В лодке, нацарапанной на стене - стр. 29
Она задумывается о русских женщинах, о простых крестьянках, которых нужно поднять на борьбу с царским режимом: “Я сравниваю себя с этими бабами. Им некогда думать о спасении человечества, им некогда заботиться о счастье народа, им нужно спасать свою семью, детей, думать о том, чем их прокормить. Моя главная забота – вложить всю мою душу в работу по их освобождению, и закрадывается мысль: а вдруг моя душа вовсе им не нужна? Какие грустные мысли приходят среди бессонных ночей”.
В одном из последующих писем говорится о том, что крестьяне смешивают экспроприацию с грабежом. “Все растаскивается по домам, а в усадьбах оставляют следы варваров. Я была в одной такой усадьбе – все разграблено, портретам проколоты глаза, повсюду, во всех мыслимых и немыслимых местах кучи кала. Господи, откуда в моем народе столько кала?! У меня совсем другое представление о нашей революции”.

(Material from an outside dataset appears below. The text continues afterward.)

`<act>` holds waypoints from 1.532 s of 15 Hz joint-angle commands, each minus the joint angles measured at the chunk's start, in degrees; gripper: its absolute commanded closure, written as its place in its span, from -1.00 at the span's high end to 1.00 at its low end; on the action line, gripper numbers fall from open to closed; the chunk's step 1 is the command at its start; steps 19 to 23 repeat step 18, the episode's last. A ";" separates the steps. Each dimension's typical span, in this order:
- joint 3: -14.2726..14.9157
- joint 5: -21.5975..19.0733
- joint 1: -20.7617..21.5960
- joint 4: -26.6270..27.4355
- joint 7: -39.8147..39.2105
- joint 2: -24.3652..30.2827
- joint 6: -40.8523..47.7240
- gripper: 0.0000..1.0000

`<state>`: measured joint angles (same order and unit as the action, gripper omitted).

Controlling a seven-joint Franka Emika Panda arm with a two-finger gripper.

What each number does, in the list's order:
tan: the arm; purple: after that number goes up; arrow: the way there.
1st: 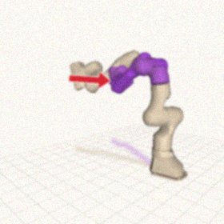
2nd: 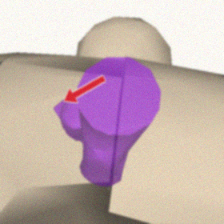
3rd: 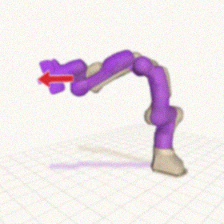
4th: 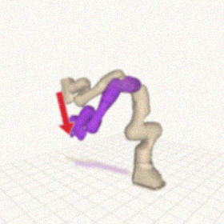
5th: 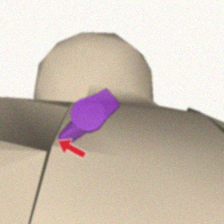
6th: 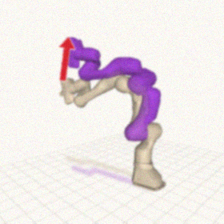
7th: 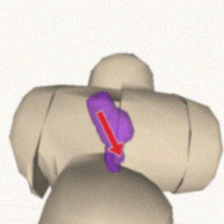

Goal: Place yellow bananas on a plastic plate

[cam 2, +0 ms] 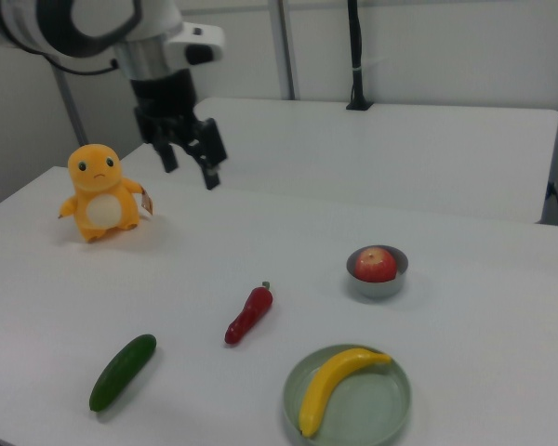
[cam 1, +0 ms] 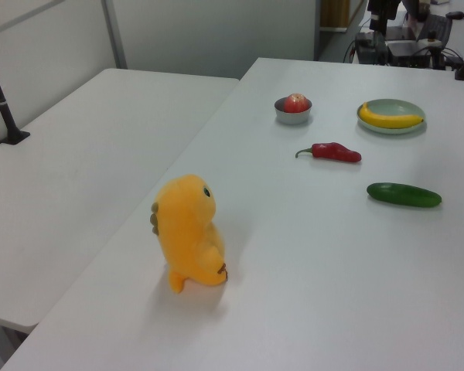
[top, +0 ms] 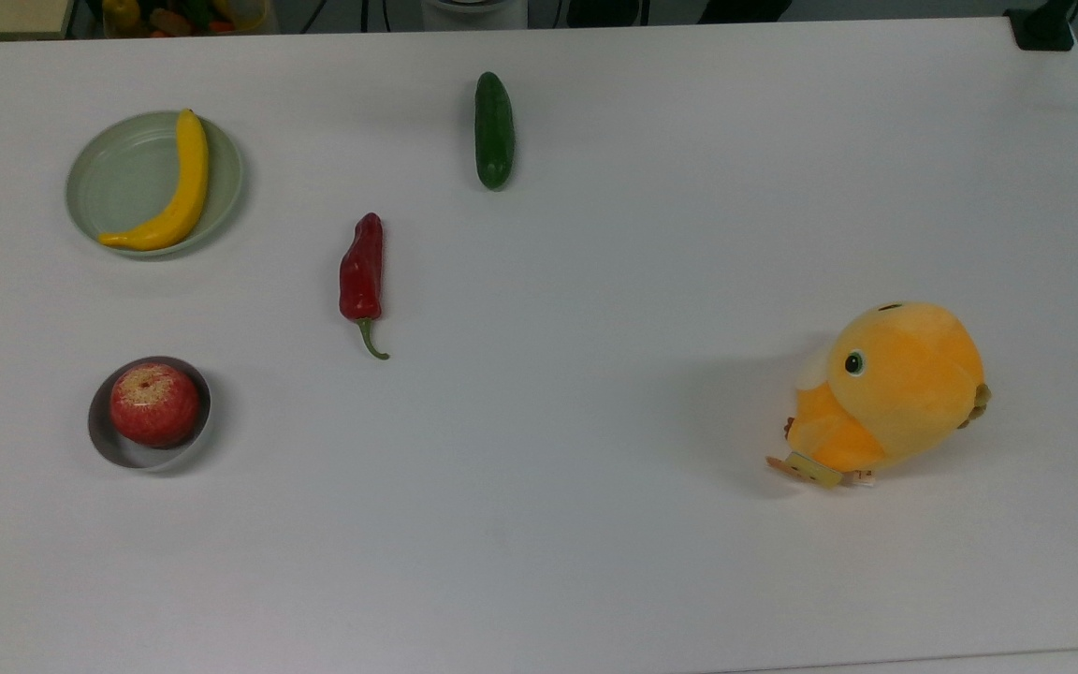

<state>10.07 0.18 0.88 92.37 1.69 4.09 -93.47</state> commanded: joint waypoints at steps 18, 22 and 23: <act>-2.86 -2.46 7.12 2.81 -4.33 -1.63 -6.37 1.00; -2.86 -2.46 7.12 2.81 -4.33 -1.63 -6.37 1.00; -2.86 -2.46 7.12 2.81 -4.33 -1.63 -6.37 1.00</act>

Ее все сильнее отвращает брутальность, с которой происходят революционные акции. Она рассказывает в октябре того же года: “Вырезали всю помещичью семью – двух детей, мальчика и девочку. Не пожалели и доктора, который с ними в этот момент находился, и бонну – француженку, но, кажется, кстати, приехавшую из Швейцарии. Убеждаю себя, что так нужно, что без крови и насилия великих революций не бывает. Но именно все дело в том, что я должна себя в этом убеждать… Мне сейчас так тяжело, любимый мой! Такая в людях ненависть! А теперь прибыла из Саратова расстрельная команда, и расстреляли мужиков из ближайшей деревни, не особенно разбираясь, кто виноват, а кто нет. И всеобщая ненависть только растет. И снова мне приходится убеждать себя, что мы переживаем прекрасную великую эпоху и что это насилие – последнее насилие”.

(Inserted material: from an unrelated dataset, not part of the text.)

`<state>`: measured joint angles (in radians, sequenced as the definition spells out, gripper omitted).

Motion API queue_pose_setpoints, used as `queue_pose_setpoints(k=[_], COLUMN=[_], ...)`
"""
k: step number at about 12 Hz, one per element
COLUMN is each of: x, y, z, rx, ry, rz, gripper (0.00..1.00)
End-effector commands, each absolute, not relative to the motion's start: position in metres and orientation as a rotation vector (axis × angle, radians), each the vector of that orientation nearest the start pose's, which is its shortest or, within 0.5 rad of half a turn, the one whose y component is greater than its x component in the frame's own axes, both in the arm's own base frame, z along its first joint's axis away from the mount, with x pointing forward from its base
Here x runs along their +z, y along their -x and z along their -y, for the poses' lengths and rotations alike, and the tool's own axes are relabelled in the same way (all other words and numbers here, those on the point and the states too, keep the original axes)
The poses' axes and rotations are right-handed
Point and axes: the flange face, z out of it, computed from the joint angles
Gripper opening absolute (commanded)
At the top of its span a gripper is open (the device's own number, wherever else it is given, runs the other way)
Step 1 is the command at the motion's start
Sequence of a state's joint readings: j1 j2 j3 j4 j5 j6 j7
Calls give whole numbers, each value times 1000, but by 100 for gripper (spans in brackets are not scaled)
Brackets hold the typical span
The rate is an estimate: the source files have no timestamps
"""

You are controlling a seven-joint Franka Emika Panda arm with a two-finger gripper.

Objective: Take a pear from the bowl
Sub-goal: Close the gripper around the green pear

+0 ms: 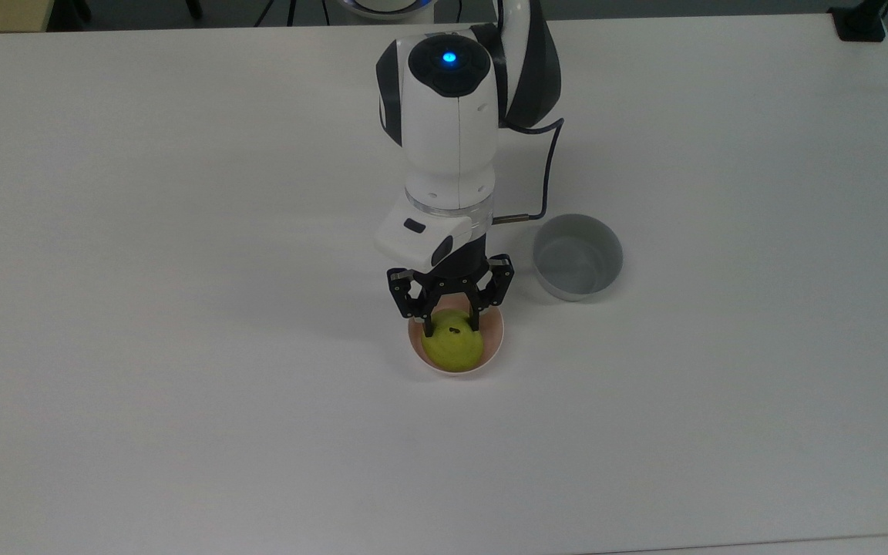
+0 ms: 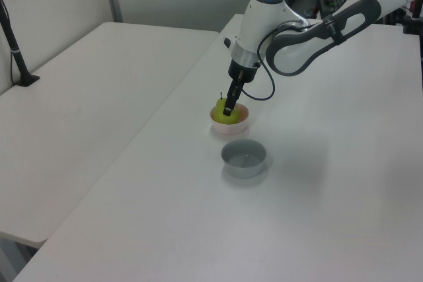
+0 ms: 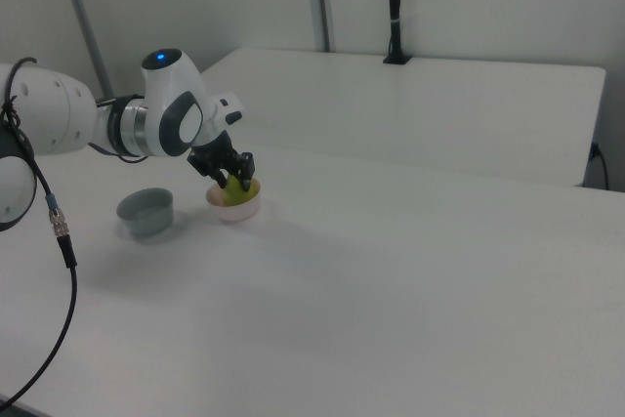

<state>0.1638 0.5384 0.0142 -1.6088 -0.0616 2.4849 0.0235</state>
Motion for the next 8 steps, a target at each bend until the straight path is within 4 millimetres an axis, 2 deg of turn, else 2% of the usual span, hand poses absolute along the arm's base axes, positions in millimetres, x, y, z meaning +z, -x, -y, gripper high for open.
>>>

В ее письмах все сильнее чувствуется разочарование в “эксах”: “Если это насилие зальет всю страну, трудно будет его остановить. Для этого потребуется еще большее насилие. Как страшно”.
За три года своего пребывания в Саратовской губернии Лидия Кочеткова несколько раз ездила в Европу. В 1908 году, например, под псевдонимом Волгина она участвовала с решающим голосом от Саратовской организации в партийной конференции в Лондоне, выступала там с докладом. Каждый раз она приезжала в Швейцарию и встречалась с мужем, но встречи их становились все короче.
В дневнике Брупбахера за 1908 год читаем о визите Лидии в Цюрих: “Мы расходимся все дальше и дальше друг от друга. Я снова сказал ей, что хочу, наконец, соединиться с ней, готов поехать работать в Россию, учу для этого русский язык. Ведь отправился Эрисман за своей Надеждой Сусловой в Москву, основал там свою клинику. Не я первый, не я последний. Мы снова говорили о ребенке. Тот брак, который мы ведем с ней, больше не может так продолжаться. Ее ответ: «Семейное счастье – не для революционеров»”.